The RBI, in its recent circular titled "Strategic Debt Restructuring Scheme", provided a framework whereby lender banks have been granted enhanced capabilities to initiate a change in ownership of a defaulting borrower by converting the loan dues into equity shares. As per the circular, the option to resort to SDR must be approved by the shareholders of the borrower company by way of a special resolution at the time of the initial restructuring. During the restructuring, if the lenders decide to undertake the SDR mechanism, a maximum period of 180 days is available for them to complete the conversion of the debt to equity either by the lenders themselves or through the CDR mechanism. Lenders must acquire atleast 51% of the share capital of the borrower. The circular seems to give lenders the discretion to determine the fair value, i.e., the price at which the debt is converted into equity, subject to upper and lower limits. As there is no clarity on how to arrive at the fair value or on whether the fair value also requires the approval of the borrower's shareholders, the provision seems to be lender centric.

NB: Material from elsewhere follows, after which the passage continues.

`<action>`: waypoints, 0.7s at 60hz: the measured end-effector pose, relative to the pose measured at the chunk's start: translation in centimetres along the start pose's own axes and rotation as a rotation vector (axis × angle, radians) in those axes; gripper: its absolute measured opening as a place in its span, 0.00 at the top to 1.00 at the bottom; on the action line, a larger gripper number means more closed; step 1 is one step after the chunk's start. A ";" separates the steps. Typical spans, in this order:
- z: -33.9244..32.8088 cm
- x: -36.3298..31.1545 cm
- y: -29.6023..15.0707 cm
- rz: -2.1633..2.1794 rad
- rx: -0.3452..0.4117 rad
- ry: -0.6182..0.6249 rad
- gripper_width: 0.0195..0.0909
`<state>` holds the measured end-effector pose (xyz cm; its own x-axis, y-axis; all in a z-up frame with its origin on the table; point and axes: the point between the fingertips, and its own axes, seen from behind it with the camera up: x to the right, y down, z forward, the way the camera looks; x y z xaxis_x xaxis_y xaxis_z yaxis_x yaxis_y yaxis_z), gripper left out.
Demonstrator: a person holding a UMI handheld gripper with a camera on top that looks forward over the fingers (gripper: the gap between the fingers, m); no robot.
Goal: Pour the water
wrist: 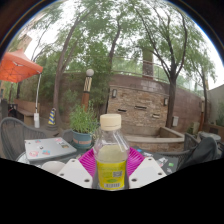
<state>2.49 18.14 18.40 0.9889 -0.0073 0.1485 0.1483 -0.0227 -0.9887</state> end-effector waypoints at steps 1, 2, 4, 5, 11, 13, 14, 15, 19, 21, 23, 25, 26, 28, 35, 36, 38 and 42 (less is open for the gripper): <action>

Post conversion, the lenders must strive to divest control of the defaulting borrower to a 'new promoter' at the earliest, allowing them to recuperate their loan dues. The debt will be reclassified as a standard asset and the lenders may refinance the company if necessary. This benefit is not available if the lenders fail to divest. Additionally, the conversion under the SDR scheme shall benefit from an exempt from the requirements of making an open offer under the SEBI Takeover Regulations. However, this benefit does not extend to when the lenders divest their control to new promoters.

The SDR mechanism is a potent weapon in the hands of lenders as it ensures that the shareholders bear the first loss rather than the debt holders. While practical hardships might discourage lenders from resorting to SDR, it will certainly ensure that promoters take measures to please their lenders.